La Fisetina Liposomal Suprime el SASP Inflamatorio Sin Eliminar las Células Senescentes

La senescencia celular es un proceso biológico de doble filo: aunque impide la proliferación de células dañadas, las células senescentes persistentes secretan factores proinflamatorios y protumorogénicos que en conjunto se denominan SASP. Este perfil secretor puede acelerar la progresión del cáncer, promover la metástasis y complicar la recuperación tras la quimioterapia. La senoterapia —el abordaje farmacológico dirigido a las células senescentes— constituye, por tanto, una estrategia prometedora en oncología y medicina de la longevidad. La fisetina, un flavonoide polifenólico, se cita ampliamente como candidato senolítico, pero su especificidad por tipo celular y su escasa biodisponibilidad han generado dudas sobre su utilidad en la práctica clínica.

Este estudio evaluó sistemáticamente la fisetina administrada mediante liposomas en dos modelos de células pulmonares con senescencia inducida por DOX: fibroblastos normales WI-38 y células de adenocarcinoma A549. La senescencia se confirmó de forma rigurosa mediante tinción con SA-β-galactosidasa, ensayos de proliferación con EdU, análisis morfológico por microscopía confocal (incluyendo SAHF en núcleos de WI-38), citometría de flujo para el tamaño celular y medición por ELISA de IL-6 e IL-8. Los liposomas se formularon a partir de DOPC, DSPE y colesterol mediante hidratación de película delgada, obteniéndose partículas de aproximadamente 95–116 nm con un índice de polidispersidad inferior a 0,2 y una estabilidad de potencial zeta aceptable durante 30 días. La eficiencia de encapsulación de la fisetina fue del 13,68%, y los liposomas marcados con Nile red confirmaron la internalización celular en ambos tipos de células, con células senescentes WI-38 mostrando una mayor captación que las células A549 a las 4 horas.

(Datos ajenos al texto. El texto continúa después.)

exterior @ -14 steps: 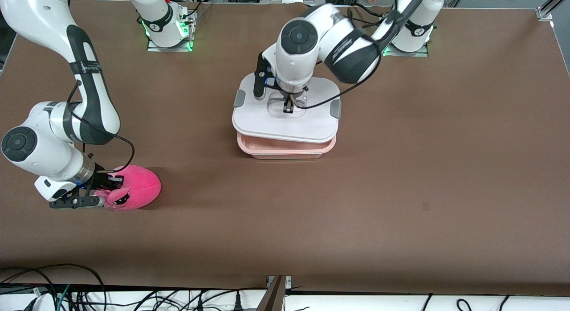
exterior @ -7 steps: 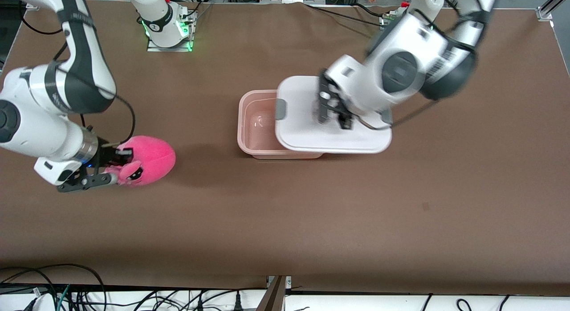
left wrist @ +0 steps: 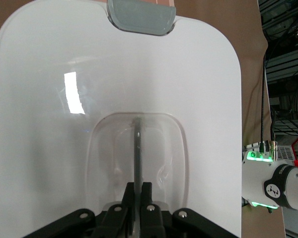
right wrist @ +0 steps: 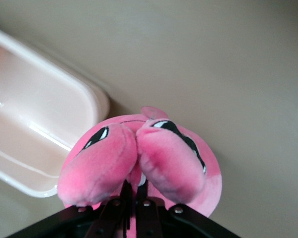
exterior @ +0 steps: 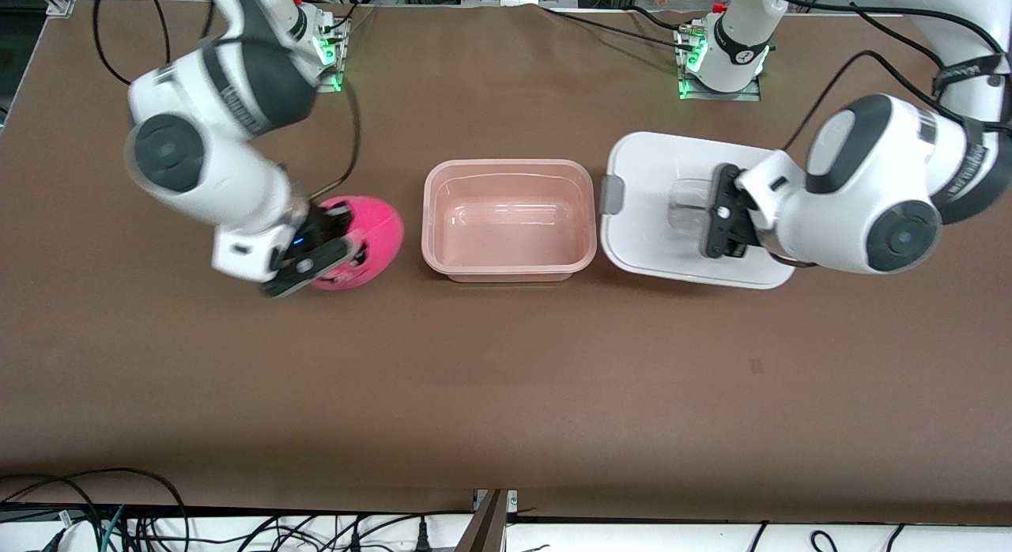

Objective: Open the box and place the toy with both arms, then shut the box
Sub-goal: 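Lift the white lid off with the left gripper and set it aside, then carry the pink toy into the box with the right gripper and release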

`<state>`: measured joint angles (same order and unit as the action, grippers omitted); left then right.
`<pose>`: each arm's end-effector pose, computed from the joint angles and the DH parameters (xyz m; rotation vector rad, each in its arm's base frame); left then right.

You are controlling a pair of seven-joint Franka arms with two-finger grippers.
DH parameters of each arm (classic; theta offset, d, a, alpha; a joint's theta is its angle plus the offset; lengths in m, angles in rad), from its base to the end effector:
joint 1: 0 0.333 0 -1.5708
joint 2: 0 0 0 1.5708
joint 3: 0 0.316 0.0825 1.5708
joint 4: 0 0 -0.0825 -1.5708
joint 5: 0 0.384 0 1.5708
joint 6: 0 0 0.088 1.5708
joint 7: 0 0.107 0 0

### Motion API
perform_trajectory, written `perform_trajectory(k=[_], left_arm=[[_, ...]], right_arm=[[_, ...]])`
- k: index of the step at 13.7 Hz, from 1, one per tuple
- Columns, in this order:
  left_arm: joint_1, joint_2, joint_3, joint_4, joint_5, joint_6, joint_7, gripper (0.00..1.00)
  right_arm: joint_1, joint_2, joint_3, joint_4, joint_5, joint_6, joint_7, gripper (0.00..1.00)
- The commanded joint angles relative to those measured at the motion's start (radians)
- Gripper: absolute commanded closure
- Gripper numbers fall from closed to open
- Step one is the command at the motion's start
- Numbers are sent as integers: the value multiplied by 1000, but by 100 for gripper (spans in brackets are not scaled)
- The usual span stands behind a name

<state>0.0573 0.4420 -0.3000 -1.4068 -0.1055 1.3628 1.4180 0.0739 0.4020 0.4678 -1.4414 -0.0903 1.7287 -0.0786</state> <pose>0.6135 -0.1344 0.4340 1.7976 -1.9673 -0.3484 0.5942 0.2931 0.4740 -2.9251 -0.9239 0.1393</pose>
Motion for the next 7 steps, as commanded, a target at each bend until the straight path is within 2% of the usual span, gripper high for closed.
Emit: perform_trajectory(k=[1,7], left_arm=[[19,14,-10,14,30,-30,56,100],[19,14,-10,11,32,-30,75,100]], right_arm=[[78,6,23,22,-55,-49,2,100],[210,21,20,22,-157,-49,3,100]])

El hallazgo clave es que los liposomas cargados con fisetina no redujeron la viabilidad de las células senescentes ni restauraron la proliferación —lo que descarta actividad senolítica en estos modelos—, pero sí produjeron una reducción significativa y relevante en función de la dosis en la secreción de IL-6 e IL-8. Este efecto senomórfico fue más pronunciado con la formulación liposomal que con la fisetina libre, ya que la versión encapsulada logró una supresión comparable de citocinas incluso a la concentración más baja evaluada. Esto sugiere que la encapsulación supera las limitaciones de hidrofobicidad de la fisetina y mejora su biodisponibilidad intracelular.

El diseño con dos líneas celulares es especialmente informativo: la inducción de senescencia requirió concentraciones de DOX marcadamente distintas (1 μM para WI-38; 0,2 μM para A549), y los fenotipos de senescencia difirieron morfológicamente —las células A549 aumentaron sustancialmente de tamaño mientras que las WI-38 formaron SAHF—. Pese a estas diferencias, ambos tipos celulares respondieron a la acción senomórfica de la fisetina liposomal, lo que apunta a cierto grado de generalización en distintos contextos de células pulmonares.

Es importante destacar que estos resultados cuestionan la clasificación predominante de la fisetina como agente principalmente senolítico y ponen de relieve el valor de las pruebas específicas según el contexto. El mecanismo senomórfico —probablemente a través de la modulación de las vías NF-κB y mTOR— podría ser suficiente para reducir el microambiente promotor de tumores creado por el SASP sin necesidad de eliminar las células. La administración liposomal representa una vía práctica para ampliar la ventana terapéutica de la fisetina, aunque la eficiencia de encapsulación (13,68%) requiere optimización antes de su traslación clínica.